Marketing science tells us that, within every target group, there are influential individuals—these are the leaders. Leaders are often at the centre of their social groups, and their opinions are respected by their peers. A properly targeted campaign could alter the career choices within groups of swing voters in part by influencing the beliefs of the leaders. At present, it is unknown which of the varied features of FM appeal most to the leaders or the swing voters. Some suggest that formally recognizing family doctors as specialists might help with medical student recruitment.5 This might be intuitive but is not evidence-based. In clinical practice, we try to understand the evidence before offering a treatment. The same process must hold true for promotion and recruitment: a more scientific understanding of medical students is necessary.

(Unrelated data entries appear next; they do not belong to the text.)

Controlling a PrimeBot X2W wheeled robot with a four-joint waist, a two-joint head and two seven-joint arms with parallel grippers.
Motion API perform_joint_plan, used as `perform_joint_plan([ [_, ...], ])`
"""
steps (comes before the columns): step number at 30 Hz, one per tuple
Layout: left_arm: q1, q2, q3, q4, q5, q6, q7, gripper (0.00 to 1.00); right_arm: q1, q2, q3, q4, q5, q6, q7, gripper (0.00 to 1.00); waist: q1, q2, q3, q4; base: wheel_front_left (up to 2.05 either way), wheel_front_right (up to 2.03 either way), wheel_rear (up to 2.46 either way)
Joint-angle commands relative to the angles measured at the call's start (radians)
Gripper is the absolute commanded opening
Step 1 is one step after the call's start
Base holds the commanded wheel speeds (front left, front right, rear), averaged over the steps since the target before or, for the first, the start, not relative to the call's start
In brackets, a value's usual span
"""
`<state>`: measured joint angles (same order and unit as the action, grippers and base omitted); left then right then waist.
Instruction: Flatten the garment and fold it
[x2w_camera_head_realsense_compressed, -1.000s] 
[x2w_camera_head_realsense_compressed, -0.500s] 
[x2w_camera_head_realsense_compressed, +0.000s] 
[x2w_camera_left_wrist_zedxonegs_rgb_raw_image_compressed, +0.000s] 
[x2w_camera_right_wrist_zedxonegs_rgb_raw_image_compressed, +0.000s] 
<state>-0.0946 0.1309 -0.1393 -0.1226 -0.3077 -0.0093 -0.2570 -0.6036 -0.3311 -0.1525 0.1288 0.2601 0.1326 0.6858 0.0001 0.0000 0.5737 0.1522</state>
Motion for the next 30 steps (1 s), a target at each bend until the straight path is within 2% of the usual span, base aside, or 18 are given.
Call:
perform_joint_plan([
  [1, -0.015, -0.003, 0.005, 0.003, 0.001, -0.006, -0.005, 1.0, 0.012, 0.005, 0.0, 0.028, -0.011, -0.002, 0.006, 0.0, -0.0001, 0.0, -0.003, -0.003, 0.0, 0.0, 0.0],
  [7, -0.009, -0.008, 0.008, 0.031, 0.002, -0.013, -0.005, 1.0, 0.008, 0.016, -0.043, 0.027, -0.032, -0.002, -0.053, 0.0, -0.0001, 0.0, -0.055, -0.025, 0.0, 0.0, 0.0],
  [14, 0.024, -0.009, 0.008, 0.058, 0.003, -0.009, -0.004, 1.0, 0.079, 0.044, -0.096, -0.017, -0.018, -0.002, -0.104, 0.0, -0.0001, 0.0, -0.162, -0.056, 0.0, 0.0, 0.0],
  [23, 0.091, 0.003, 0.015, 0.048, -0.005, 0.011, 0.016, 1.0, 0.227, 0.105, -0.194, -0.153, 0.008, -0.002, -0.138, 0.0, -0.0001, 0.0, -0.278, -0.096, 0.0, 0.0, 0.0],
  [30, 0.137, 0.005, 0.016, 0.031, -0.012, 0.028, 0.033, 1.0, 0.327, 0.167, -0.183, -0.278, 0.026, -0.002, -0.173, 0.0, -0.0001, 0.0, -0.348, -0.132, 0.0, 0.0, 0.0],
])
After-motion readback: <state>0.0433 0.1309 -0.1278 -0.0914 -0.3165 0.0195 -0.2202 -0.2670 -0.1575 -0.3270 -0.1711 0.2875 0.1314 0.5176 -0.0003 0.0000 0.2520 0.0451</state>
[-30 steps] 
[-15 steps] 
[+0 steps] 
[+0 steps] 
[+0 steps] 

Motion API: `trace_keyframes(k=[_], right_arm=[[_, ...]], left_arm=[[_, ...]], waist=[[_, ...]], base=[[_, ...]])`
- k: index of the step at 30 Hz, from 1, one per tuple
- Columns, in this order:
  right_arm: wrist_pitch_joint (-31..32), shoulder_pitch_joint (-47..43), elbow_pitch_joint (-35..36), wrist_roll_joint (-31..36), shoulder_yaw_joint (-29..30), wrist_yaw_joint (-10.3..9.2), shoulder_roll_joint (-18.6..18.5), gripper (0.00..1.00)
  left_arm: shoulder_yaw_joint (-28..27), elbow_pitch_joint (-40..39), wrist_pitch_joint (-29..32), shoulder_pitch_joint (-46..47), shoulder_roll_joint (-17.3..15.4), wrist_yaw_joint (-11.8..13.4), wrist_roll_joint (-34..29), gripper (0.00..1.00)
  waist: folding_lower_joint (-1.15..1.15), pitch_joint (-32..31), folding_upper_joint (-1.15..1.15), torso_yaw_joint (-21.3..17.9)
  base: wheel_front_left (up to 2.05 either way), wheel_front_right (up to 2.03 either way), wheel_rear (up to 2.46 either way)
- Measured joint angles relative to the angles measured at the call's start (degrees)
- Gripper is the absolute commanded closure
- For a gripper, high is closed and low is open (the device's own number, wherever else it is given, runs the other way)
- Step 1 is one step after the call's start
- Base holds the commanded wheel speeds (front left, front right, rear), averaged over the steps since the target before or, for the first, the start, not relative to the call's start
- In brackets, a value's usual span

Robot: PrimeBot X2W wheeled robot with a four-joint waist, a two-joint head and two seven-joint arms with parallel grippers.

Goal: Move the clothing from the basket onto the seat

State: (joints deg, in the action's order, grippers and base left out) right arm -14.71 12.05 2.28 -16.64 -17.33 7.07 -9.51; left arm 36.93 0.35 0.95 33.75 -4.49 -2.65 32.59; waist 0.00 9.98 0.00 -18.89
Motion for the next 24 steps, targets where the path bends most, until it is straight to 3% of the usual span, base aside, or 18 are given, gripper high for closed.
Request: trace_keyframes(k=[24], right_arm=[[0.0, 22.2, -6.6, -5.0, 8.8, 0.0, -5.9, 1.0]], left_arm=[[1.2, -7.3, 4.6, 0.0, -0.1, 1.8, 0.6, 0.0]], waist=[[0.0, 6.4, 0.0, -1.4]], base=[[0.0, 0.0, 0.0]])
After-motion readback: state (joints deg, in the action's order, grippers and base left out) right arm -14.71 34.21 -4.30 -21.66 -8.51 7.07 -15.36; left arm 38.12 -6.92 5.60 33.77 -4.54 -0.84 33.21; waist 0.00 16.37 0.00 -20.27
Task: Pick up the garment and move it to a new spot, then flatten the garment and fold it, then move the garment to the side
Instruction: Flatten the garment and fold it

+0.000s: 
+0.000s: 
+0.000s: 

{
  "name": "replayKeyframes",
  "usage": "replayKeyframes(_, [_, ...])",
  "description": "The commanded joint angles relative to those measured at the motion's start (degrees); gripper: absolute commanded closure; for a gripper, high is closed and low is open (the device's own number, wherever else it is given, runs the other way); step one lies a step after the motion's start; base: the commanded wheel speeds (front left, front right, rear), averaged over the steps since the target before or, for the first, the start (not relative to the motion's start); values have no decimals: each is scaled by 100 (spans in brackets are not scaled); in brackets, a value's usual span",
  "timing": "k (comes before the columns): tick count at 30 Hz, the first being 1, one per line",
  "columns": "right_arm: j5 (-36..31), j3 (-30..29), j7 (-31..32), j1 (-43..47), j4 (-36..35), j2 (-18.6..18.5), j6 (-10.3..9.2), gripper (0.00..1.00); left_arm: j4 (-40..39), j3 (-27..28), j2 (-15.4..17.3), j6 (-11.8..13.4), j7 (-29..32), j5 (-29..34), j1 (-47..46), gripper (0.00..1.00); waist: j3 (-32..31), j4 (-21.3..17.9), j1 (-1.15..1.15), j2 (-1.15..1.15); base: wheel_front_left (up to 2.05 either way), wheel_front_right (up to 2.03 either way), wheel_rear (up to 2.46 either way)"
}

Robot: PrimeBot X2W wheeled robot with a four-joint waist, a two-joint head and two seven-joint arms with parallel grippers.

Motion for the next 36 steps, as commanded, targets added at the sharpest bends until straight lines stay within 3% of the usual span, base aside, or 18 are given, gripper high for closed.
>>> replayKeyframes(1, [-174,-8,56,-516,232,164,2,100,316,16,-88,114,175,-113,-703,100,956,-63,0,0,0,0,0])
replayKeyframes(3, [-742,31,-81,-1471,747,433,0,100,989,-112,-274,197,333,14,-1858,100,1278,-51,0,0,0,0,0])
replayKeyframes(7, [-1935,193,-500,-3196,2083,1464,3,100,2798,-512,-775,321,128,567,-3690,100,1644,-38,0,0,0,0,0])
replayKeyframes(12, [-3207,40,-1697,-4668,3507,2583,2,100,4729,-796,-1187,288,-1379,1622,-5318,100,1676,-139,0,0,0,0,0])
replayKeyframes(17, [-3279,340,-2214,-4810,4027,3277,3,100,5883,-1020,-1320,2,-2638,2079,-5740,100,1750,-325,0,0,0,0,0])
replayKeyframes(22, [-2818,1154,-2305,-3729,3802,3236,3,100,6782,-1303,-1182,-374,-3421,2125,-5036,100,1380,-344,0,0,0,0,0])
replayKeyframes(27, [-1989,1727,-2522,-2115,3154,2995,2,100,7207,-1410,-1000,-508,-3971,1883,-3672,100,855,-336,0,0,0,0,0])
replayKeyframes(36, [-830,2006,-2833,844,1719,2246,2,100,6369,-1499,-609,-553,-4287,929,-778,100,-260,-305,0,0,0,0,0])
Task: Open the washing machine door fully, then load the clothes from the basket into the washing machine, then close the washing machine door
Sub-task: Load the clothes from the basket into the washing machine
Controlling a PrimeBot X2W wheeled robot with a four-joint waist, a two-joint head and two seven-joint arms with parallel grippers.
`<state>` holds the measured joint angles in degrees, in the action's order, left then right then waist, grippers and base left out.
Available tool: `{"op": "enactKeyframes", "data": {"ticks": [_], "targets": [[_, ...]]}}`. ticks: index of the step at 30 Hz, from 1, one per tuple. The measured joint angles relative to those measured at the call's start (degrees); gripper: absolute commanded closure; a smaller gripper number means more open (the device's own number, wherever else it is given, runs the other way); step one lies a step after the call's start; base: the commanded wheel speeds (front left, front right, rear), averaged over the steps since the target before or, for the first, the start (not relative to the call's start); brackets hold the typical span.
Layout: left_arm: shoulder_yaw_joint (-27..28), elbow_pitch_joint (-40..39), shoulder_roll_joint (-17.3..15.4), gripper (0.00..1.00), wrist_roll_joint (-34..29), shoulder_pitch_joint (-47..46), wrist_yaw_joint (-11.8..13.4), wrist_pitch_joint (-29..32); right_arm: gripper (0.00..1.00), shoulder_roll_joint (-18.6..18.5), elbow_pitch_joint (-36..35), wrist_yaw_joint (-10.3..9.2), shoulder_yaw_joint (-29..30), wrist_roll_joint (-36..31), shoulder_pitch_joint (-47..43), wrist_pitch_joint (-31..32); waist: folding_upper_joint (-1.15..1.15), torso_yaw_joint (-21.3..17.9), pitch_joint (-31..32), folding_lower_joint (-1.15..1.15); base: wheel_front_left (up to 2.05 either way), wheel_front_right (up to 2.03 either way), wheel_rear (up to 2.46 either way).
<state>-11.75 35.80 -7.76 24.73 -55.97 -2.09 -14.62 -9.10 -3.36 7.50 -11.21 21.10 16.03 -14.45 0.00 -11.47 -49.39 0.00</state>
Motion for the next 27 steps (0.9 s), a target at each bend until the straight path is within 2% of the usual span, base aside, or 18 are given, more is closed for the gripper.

Once the target audience is identified and understood, the next step is to use advertising techniques to communicate and change perceptions. Promotional material about FM has, for years, been sent out, and every FM department has flyers waiting to be picked up by students motivated to refute the hidden curriculum. Some might ask, “Why invest money in getting this message out if it is already there?” It is because those who are not actively considering a future in FM must have the message brought to them. Any message put forward is competing with hundreds of other messages. In this case, perception is reality; by effectively challenging the hidden curriculum in the minds of swing voters, we can change a future in FM from a back-up plan to a top choice.
Techniques worth pursuing
This commentary reflects our observations during the last 4 years of medical school. Rather than propose specifically what is to be done, we suggest only that applying the techniques of marketing and advertising is worth pursuing. We recognize the ethical issues inherent in treating a career in FM as a commodity. Given the gravity of the current situation, however, we believe that a properly targeted campaign is a worthwhile endeavour that would add more family physicians to the system from a pool of students who could be happy in that career. Comprehensive primary care by family doctors has been shown to correlate closely with the success of a health care system in terms of its ability to deliver improved, equitable, and cost-effective health outcomes.6 Policy changes and pamphlets that go unnoticed do not have the same potential to reach medical students and counter negative stereotypes about FM that a well-marketed and well-articulated challenge to the hidden curriculum might have.
We want to generate discussion within the community of stakeholders interested in ensuring a strong future for FM recruitment. It is important to emphasize our belief that the initiatives taken thus far to solve the FM crisis are valuable and effective. We encourage discussion and further research to better understand how medical students feel about FM and how to encourage more students to consider why a future in FM might be right for them.
Acknowledgment
We thank our many peers who have, over the last 3 years, helped us develop this article through our many discussions. We also thank Dr Christine Palmay, Dr Wayne Weston, Dr David Keegan, and Dr Kymm Feldman for responding positively to our ideas and encouraging us to submit this article for publication.
Footnotes
The opinions expressed in commentaries are those of the authors. Publication does not imply endorsement by the College of Family Physicians of Canada.